■ **RECORD EXTRACTS**
--
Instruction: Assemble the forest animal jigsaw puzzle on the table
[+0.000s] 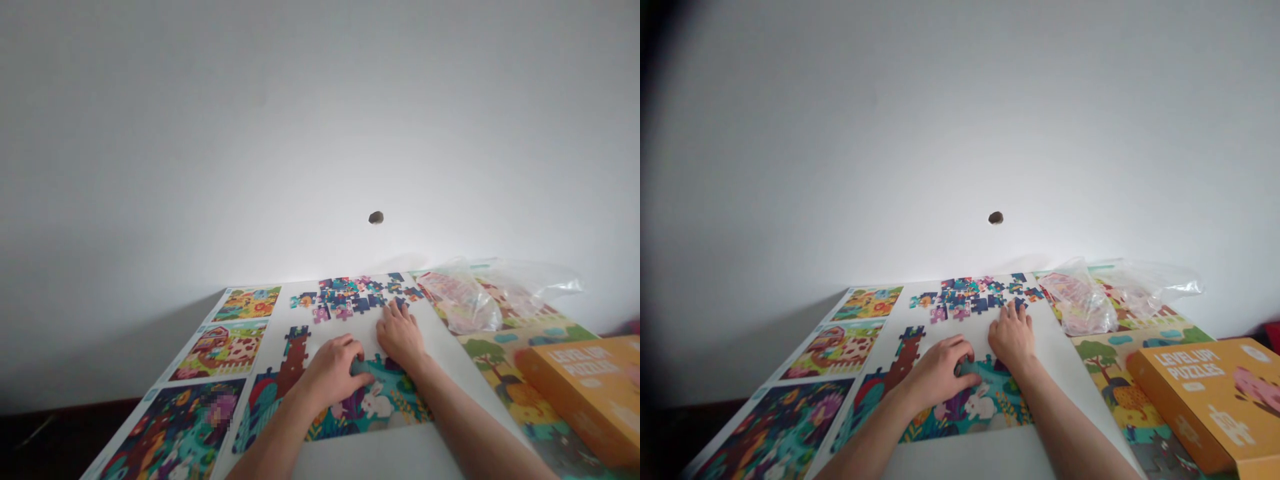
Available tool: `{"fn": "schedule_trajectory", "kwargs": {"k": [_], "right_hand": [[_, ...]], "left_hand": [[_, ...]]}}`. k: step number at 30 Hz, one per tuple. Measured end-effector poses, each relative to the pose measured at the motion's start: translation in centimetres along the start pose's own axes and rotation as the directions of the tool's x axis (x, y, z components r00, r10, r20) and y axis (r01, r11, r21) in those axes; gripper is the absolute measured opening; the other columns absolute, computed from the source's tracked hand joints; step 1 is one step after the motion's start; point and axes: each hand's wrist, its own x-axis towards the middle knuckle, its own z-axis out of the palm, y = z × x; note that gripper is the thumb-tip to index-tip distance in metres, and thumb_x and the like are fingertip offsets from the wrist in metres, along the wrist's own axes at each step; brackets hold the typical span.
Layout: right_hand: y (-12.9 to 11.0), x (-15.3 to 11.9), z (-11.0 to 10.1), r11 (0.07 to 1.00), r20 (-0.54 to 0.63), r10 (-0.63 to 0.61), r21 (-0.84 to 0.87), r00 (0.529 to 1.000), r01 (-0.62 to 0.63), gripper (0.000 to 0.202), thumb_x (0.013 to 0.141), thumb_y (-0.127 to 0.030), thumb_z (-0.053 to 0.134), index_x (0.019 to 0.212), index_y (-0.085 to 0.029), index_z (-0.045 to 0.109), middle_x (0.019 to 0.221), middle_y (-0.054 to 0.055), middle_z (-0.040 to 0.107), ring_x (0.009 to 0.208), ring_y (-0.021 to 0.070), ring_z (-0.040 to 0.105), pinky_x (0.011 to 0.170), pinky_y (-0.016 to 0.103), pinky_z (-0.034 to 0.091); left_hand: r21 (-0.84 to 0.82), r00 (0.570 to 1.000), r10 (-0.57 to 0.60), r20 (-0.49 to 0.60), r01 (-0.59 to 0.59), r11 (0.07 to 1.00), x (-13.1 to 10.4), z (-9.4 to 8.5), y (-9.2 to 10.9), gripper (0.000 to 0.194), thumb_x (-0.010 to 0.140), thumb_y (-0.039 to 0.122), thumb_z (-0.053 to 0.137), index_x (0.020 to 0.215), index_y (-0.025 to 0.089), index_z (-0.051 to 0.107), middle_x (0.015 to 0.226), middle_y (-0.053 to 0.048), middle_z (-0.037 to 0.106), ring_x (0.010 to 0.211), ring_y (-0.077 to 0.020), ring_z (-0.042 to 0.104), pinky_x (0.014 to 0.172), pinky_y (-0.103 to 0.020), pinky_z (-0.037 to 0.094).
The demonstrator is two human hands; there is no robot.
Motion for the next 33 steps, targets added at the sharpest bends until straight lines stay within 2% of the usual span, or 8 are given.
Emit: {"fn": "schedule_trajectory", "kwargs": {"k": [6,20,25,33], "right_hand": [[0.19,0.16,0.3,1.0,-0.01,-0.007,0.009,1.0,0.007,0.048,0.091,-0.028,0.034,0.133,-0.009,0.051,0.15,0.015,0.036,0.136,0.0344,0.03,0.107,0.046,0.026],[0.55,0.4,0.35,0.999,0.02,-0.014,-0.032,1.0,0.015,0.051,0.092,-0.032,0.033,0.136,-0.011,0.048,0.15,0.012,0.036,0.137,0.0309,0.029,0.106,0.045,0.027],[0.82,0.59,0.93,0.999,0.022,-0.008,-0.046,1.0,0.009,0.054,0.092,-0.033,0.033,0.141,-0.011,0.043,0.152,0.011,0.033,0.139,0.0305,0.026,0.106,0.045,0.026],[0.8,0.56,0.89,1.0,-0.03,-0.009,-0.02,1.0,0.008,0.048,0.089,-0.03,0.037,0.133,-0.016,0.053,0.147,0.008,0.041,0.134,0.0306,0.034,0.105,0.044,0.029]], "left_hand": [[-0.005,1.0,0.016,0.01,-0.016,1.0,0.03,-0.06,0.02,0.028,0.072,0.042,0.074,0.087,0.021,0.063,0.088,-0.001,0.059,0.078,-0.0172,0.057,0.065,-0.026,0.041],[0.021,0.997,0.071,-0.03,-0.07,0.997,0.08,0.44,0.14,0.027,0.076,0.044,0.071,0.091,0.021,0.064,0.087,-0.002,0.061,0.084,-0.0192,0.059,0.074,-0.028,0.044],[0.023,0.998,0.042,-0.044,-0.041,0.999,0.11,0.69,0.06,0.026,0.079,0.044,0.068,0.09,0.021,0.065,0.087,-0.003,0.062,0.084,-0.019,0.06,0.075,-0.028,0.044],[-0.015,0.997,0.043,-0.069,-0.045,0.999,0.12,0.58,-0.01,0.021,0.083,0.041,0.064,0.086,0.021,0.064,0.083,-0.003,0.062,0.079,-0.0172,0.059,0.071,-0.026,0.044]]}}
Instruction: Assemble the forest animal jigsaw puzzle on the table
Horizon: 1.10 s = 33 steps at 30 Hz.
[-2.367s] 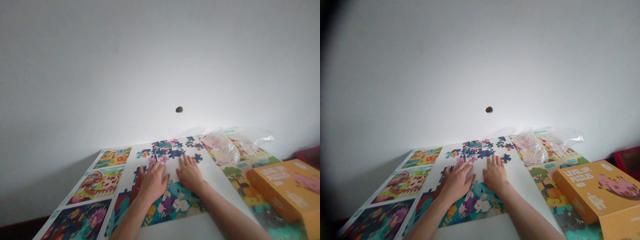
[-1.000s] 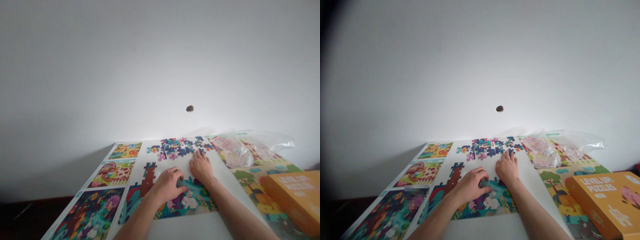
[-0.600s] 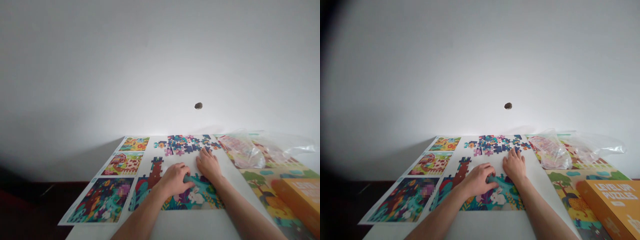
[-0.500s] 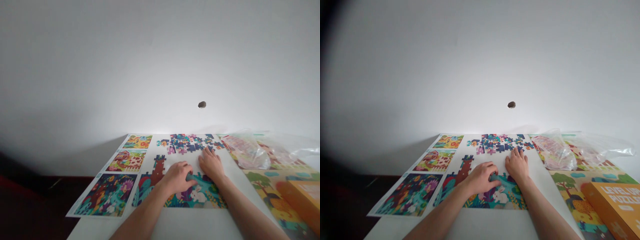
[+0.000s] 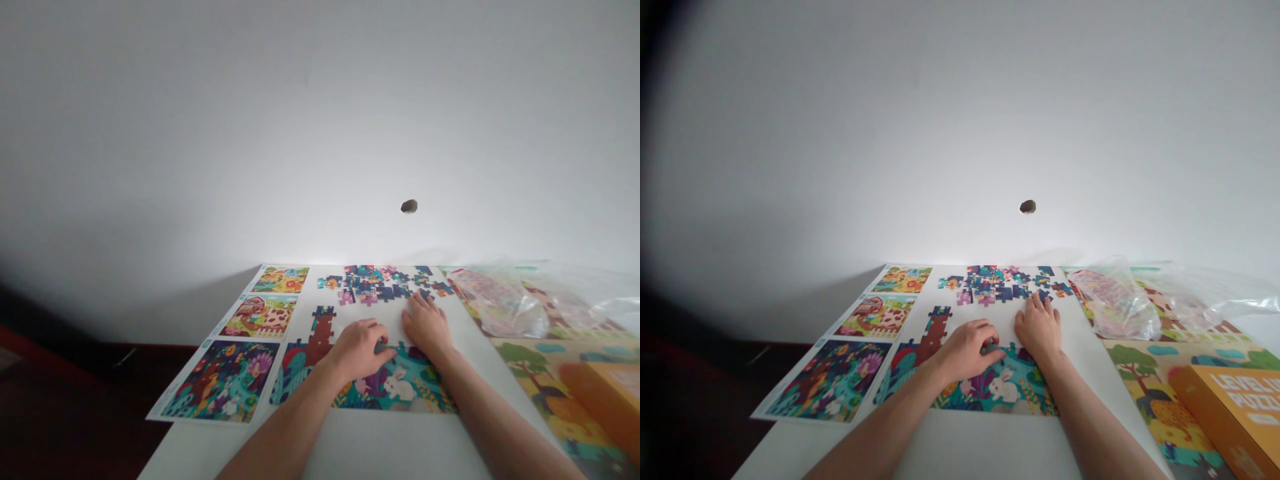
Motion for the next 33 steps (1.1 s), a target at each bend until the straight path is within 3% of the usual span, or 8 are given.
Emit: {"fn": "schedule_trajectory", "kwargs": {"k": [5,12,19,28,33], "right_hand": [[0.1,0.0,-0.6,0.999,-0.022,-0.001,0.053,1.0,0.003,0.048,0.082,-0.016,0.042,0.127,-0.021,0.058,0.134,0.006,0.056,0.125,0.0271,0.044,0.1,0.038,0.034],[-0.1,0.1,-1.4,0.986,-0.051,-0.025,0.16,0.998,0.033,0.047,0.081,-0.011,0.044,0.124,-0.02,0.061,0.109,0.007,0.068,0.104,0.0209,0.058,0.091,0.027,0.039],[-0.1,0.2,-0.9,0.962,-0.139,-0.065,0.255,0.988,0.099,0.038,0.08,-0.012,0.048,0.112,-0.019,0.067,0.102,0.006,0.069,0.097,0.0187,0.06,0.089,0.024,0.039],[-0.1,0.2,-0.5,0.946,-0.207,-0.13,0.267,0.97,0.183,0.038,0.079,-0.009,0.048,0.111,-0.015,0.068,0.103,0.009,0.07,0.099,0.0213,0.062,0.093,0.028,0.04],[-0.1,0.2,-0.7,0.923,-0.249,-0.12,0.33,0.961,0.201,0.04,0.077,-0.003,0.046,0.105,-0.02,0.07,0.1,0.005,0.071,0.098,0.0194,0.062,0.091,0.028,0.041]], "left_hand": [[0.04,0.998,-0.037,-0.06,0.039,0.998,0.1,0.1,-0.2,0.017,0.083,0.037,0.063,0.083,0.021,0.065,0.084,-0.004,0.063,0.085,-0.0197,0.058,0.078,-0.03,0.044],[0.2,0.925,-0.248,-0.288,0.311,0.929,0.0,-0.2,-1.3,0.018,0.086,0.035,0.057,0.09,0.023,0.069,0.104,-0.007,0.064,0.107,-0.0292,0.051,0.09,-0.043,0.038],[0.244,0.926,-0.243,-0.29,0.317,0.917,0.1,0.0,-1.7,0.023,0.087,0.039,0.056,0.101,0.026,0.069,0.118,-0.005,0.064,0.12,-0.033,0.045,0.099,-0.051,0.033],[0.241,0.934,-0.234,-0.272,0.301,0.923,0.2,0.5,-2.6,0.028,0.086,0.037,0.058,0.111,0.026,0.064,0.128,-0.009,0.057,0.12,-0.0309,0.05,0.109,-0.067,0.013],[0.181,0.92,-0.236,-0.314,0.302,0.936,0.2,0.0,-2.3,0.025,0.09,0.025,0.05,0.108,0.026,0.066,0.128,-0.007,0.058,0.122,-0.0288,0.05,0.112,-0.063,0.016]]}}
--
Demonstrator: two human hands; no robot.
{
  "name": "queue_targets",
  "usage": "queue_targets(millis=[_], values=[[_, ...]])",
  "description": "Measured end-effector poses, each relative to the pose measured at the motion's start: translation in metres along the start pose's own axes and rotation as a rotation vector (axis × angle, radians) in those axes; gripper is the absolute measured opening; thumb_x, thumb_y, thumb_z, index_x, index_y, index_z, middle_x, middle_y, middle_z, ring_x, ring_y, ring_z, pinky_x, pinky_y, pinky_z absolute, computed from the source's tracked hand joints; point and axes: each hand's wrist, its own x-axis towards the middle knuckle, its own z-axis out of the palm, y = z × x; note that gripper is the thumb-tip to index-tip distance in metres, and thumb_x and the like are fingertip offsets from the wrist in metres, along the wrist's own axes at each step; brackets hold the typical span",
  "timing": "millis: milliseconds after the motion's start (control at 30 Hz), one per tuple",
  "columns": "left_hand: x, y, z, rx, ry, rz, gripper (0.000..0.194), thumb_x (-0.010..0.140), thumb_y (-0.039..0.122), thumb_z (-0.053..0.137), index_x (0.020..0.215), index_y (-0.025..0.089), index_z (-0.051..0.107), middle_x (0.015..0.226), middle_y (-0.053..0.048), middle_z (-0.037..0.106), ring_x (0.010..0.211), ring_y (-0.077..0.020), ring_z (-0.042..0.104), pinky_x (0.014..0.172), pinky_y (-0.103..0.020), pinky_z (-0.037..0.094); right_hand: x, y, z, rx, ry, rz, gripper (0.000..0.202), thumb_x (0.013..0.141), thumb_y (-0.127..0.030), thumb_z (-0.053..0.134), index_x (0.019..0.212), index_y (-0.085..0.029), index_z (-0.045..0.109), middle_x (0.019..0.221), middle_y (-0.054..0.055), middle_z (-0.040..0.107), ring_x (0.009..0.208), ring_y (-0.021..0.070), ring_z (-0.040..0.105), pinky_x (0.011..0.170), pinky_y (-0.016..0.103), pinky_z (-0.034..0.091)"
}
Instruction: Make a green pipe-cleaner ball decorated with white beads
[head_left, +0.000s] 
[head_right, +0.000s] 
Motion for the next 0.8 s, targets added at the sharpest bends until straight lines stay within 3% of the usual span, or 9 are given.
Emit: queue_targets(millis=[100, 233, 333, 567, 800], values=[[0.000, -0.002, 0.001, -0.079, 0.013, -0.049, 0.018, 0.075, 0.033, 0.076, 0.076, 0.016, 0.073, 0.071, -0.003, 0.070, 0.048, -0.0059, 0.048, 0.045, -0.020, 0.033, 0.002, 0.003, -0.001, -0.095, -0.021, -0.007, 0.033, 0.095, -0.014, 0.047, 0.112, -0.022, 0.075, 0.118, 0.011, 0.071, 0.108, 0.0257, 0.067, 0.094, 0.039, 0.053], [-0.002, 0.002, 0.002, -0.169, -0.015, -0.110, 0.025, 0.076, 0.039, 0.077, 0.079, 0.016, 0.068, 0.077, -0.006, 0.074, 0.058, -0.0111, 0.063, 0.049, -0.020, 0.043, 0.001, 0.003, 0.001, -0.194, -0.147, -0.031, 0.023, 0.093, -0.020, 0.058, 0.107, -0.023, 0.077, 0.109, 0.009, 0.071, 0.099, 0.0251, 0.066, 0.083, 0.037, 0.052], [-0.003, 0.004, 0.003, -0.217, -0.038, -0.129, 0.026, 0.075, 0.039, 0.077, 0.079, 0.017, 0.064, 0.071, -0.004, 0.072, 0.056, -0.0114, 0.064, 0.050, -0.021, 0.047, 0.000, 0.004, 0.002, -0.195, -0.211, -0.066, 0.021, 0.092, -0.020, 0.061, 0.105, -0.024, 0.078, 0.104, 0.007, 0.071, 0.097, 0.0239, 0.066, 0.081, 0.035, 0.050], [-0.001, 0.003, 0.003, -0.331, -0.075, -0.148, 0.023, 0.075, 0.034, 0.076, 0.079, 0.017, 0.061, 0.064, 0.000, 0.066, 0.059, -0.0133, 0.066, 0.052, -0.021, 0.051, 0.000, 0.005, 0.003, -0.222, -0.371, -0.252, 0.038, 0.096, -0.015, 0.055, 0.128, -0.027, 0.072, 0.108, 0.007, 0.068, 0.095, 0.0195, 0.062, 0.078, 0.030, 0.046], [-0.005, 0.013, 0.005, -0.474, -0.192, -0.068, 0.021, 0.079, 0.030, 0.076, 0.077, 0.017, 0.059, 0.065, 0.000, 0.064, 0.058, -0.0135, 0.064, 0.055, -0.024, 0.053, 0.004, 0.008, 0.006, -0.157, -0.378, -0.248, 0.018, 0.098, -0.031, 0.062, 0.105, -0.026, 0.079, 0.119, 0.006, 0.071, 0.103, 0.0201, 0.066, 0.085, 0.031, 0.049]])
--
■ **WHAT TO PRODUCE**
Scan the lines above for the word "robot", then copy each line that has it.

■ **SOLUTION TO THIS PROBLEM**
The demonstrator is two human hands; there is no robot.
Demonstrator: two human hands; no robot.

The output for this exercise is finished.